Engineering
The Kafka Edge: Managing 100 Billion Daily Events at PhonePe
Nitish Goyal31 October, 2023
In the dynamic landscape of modern technology, data-driven decision-making is pivotal to an organization’s success. At PhonePe, this principle is not just a mantra but a fundamental aspect of our operations. To gain insights, monitor performance, and respond to events in near-real-time, we rely on a steady stream of data generated by our services. These data points, or events, encompass a wide range of information, from user interactions and system metrics to transaction records. Yet, efficiently managing this colossal influx of data presents a formidable challenge.
This is where Kafka comes in. Kafka, a distributed streaming platform, has become the backbone of our data infrastructure, enabling us to seamlessly handle the staggering flow of information.
At PhonePe, we have entrusted Kafka with the critical role of ferrying approximately 100 billion events per day—a monumental task that grows exponentially year after year. Today, an ever-growing number of our engineering teams are harnessing Kafka in their applications.

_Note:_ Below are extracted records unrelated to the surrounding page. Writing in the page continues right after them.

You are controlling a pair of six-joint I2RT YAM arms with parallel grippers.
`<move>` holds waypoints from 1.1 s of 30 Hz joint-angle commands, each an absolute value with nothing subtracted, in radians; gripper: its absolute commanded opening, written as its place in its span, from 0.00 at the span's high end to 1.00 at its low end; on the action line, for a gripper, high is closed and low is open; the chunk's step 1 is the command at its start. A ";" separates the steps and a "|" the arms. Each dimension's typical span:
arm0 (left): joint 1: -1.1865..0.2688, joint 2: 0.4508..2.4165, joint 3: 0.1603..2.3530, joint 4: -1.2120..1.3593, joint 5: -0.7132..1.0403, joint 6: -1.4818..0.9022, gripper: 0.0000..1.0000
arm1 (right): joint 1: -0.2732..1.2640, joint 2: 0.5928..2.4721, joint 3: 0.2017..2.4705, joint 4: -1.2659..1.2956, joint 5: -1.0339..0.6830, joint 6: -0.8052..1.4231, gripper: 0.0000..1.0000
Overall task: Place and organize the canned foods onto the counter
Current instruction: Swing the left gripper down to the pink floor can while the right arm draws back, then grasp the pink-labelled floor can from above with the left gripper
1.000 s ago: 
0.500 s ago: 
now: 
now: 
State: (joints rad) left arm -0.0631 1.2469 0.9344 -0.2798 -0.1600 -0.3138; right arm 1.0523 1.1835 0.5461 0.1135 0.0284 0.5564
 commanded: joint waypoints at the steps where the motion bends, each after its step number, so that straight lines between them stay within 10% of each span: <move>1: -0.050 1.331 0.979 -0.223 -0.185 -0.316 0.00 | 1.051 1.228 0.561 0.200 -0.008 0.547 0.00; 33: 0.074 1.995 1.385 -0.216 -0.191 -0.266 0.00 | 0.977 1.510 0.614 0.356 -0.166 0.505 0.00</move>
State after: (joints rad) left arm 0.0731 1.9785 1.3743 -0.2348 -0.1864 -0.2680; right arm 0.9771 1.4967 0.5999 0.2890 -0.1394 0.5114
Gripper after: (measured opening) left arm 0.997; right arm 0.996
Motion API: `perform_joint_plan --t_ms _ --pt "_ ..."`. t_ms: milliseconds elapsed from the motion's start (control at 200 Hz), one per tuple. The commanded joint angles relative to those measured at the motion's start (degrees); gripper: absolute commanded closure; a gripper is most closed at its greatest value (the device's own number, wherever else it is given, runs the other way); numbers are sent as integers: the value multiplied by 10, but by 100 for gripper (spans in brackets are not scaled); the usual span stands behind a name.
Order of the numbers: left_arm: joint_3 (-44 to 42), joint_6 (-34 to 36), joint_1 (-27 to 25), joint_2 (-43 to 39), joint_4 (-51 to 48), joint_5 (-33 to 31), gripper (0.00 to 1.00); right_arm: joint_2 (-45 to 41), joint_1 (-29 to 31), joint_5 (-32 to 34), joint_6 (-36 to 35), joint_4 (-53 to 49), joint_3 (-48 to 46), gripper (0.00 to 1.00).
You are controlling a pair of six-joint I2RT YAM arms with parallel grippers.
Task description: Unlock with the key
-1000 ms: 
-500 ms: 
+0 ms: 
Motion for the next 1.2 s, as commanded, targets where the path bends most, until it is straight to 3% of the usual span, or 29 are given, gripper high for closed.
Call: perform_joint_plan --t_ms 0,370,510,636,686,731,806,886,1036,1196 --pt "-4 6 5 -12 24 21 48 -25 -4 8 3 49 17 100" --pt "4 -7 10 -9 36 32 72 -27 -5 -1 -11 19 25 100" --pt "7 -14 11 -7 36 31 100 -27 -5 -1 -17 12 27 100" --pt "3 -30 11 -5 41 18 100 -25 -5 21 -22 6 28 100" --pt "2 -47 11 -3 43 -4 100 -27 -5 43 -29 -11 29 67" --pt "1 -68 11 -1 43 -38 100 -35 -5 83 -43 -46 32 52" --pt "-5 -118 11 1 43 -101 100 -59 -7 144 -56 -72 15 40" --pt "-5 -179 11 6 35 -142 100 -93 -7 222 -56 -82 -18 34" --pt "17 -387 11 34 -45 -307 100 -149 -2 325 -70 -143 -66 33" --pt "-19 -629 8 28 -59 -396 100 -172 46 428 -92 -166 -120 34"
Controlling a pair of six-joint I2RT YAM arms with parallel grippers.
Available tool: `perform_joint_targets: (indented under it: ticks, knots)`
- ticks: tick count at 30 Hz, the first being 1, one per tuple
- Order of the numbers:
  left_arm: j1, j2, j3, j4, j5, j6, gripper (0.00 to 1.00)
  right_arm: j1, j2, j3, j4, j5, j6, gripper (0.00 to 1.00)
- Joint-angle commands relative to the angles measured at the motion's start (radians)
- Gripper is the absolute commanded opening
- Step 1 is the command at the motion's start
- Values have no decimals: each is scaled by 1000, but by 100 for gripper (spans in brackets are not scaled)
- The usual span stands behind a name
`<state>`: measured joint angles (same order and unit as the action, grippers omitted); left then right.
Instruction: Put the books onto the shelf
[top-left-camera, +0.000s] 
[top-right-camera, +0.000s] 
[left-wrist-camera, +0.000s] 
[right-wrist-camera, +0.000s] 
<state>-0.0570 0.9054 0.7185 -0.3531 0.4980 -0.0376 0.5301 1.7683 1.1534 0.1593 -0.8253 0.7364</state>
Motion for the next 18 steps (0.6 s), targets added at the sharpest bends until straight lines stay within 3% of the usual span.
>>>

Streamlining data Ingestion: Simplifying Service-to-Kafka communication
PhonePe’s approach involved implementing a two-step architecture for handling data events. In this setup, the core concept was straightforward: a client library, utilized by our development teams, took charge of writing events to storage using BigQueue. Concurrently, a distinct executor process, aptly named the “Ingestor,” operated within the client library framework. This Ingestor was responsible for reading the stored events from the disk and subsequently transmitting them to the IngestionService. Once in the hands of the IngestionService, the data was diligently channeled into Kafka, effectively orchestrating the entire event ingestion process.
The client library handles file rotation, writes file locations, and can also write directly to the IngestionService in sync for specific use cases. The Ingestor is responsible for reading files, sending events to IngestionService, tracking file offsets, and managing file deletion.
This 2-step logging architecture offers various advantages, such as separating operational concerns from development teams. The lightweight Ingestor, integrated into the client library, operates across all Docker containers in their infrastructure and efficiently pushes events to Kafka through IngestionService, managed by the platform team.
Striking the right balance between resilience and low latency
Beyond enhancing resilience, the architecture simplifies API usage for producers who need to send events without Kafka expertise. Writing to disks bolsters resilience in scenarios like connectivity or Kafka issues. However, this design introduces increased latency to ensure resiliency and flexibility, with 99-percentile latency under 3s and 75-percentile under 2s for analytics data. For low-latency needs (< 1s), direct access to IngestionService through the client library is available for critical, time-sensitive applications. This approach strikes a balance between simplicity (95% of use cases) and flexibility for sub-second latency (< 100 ms) requirements.
Let us now delve into the innovative approaches that have allowed us to navigate the landscape of data-driven insights using Kafka’s infrastructure.
Strategic Kafka architecture: isolating Write & Read Clusters for each data center
At the outset of our Kafka journey, our strategy was to maintain a single Kafka Cluster per data center. However, as time progressed, we recognized the need for a more refined approach. In response to our company’s significant growth and the proliferation of consumer applications in recent years, we adopted a dual Kafka cluster strategy aimed at segregating write and read workloads.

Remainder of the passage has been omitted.